This is a contribution from Chris Cole, who says, “…another original creation…..yeah, I can’t pass the blame on to anyone else….I’m stuck with it!”
Once upon a time (well, more than once, actually, …a number of times) the Carrier Pigeon Employees Union held an Iron Bird competition to honor the toughest, most dedicated specimen of avian delivery in the State of (where else?) California.
Only two birds made it into the final round, where each carrier pigeon had to carry a 50-pound mail pouch. First, they had to fly up over the top of Mt. Whitney, 14,500 feet high, then swoop down and fly the length of the notorious and aptly-name Death Valley in the hottest part of the summer. Each bird struggled up through Mt. Whitney’s thinning air, gasping for breath as each of them successfully soared over the top of its rocky summit. From there, they proceeded down to the northern edge of Death Valley. The sun was blazing hot, scorching the moisture out of the sparse scrubby vegitation, the bleached bones of other less fortunate animals littering the barren desert floor.
Onward they flew. Exhausted, feathers wilted, gasping with each dehydrated breath, these two tough competitors neared the finish line at the valley’s southern-most end.
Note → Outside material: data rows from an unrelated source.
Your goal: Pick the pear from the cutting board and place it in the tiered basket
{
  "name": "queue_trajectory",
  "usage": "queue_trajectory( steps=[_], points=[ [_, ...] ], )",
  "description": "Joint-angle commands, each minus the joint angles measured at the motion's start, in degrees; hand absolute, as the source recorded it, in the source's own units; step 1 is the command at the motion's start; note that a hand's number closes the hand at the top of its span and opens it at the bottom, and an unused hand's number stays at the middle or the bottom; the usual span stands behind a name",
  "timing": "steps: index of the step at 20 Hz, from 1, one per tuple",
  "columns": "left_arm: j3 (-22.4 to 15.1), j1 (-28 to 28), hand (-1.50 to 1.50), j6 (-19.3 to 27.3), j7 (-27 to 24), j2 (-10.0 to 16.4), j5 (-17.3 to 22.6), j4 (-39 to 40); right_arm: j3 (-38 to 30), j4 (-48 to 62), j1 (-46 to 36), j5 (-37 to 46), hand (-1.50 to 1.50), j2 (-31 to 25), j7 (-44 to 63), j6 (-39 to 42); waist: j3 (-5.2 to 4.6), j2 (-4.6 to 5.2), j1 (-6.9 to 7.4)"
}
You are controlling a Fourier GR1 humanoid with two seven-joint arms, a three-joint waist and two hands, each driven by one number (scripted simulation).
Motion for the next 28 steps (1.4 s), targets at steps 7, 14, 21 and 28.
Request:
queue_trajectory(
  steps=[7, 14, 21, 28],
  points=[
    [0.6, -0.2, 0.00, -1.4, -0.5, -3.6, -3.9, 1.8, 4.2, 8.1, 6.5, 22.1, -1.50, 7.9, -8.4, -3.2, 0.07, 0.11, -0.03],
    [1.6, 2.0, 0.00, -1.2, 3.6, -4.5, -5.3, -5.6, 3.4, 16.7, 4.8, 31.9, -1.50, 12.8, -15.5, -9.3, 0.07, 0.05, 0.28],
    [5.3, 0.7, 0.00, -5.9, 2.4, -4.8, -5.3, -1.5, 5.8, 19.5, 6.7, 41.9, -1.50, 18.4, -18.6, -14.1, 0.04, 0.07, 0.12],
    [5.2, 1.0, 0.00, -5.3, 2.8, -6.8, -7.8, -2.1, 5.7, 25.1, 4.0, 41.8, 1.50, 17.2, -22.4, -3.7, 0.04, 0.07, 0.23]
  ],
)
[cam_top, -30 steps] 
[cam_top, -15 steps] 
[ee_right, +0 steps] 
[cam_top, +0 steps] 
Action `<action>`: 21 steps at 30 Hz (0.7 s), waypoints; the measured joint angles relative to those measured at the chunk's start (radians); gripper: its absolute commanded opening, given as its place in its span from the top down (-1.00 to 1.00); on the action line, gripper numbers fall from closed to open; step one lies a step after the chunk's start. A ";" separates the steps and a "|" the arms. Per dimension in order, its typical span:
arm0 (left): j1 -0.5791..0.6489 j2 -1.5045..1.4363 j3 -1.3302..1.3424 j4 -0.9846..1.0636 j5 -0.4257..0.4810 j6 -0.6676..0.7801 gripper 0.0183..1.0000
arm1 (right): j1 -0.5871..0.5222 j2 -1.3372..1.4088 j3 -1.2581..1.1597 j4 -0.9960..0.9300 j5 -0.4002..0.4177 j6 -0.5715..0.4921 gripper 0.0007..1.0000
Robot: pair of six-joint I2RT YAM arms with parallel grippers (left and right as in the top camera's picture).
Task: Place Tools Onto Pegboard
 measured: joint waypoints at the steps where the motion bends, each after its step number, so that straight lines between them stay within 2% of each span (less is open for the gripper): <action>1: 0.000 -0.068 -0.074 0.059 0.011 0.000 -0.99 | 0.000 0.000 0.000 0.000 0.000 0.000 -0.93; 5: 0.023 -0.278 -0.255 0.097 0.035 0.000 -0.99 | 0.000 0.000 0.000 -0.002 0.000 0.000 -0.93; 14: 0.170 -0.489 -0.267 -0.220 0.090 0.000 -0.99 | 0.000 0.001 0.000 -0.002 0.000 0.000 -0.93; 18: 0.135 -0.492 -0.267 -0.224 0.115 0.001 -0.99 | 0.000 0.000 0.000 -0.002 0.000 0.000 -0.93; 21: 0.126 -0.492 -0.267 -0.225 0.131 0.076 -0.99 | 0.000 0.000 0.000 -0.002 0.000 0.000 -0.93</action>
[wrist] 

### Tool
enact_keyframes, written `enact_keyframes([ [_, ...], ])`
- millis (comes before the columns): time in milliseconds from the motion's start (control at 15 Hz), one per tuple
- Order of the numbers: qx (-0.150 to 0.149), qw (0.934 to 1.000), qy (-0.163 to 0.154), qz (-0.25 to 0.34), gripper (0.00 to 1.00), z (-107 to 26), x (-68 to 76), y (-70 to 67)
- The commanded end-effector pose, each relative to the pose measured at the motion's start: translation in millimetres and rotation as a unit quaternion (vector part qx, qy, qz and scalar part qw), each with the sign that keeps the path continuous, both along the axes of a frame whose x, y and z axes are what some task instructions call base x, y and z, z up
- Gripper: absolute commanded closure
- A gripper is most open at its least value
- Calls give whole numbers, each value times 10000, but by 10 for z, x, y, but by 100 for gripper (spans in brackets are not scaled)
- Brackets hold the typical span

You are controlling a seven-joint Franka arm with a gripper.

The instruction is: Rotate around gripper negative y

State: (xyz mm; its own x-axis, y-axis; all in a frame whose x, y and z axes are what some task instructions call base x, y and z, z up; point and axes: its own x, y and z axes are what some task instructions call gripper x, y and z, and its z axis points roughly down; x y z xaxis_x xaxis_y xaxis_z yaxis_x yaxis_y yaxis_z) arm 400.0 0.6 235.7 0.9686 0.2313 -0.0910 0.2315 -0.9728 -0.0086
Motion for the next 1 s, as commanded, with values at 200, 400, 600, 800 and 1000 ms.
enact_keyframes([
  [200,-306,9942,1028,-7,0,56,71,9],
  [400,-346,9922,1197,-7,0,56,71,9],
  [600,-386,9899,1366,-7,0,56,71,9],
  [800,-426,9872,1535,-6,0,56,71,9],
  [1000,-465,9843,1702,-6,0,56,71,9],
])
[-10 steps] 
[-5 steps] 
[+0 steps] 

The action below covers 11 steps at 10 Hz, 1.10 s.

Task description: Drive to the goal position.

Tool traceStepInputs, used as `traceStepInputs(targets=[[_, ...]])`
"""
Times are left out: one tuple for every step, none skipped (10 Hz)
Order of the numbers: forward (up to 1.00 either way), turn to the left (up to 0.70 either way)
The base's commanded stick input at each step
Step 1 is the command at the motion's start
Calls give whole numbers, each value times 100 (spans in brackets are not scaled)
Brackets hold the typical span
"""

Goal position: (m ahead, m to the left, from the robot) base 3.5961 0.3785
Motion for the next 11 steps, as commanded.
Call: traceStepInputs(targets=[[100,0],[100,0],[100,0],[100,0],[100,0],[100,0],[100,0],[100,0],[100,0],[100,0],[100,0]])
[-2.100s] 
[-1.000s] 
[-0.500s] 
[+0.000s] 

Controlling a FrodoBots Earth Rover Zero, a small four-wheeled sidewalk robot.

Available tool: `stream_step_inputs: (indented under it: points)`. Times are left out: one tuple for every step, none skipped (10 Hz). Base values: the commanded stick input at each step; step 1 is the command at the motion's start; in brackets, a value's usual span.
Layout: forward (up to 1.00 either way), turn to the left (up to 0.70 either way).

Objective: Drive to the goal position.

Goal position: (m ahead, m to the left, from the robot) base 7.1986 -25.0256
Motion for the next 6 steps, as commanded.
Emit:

The crowds of fellow carrier pigeons filling the perches along either side of the finish line loudly cheered on their favorite feathered friend.
In the final quarter mile, one pigeon sprinted ahead with a final burst of energy, crossing the line to the deafening chirps of its adoring fans. In the emotinal rush of victory, it strutted around, singing out a melodious song of rejoicing. The other bird, seeing it had lost, slowed down and practially limped across the finish line, tattered and beaten down by this grueling competition. It could only chirp out a single, mournful, pitiful sound through its parched beak as it collapsed in a heap, amidst the wailing of its own supporters. All this prompted a well-known, loquatious New Yorker pigeon sportcaster who was covering the event to loudly announce into the microphone for all to hear, “Ahh….de trill of victory, and de agony of de tweet!”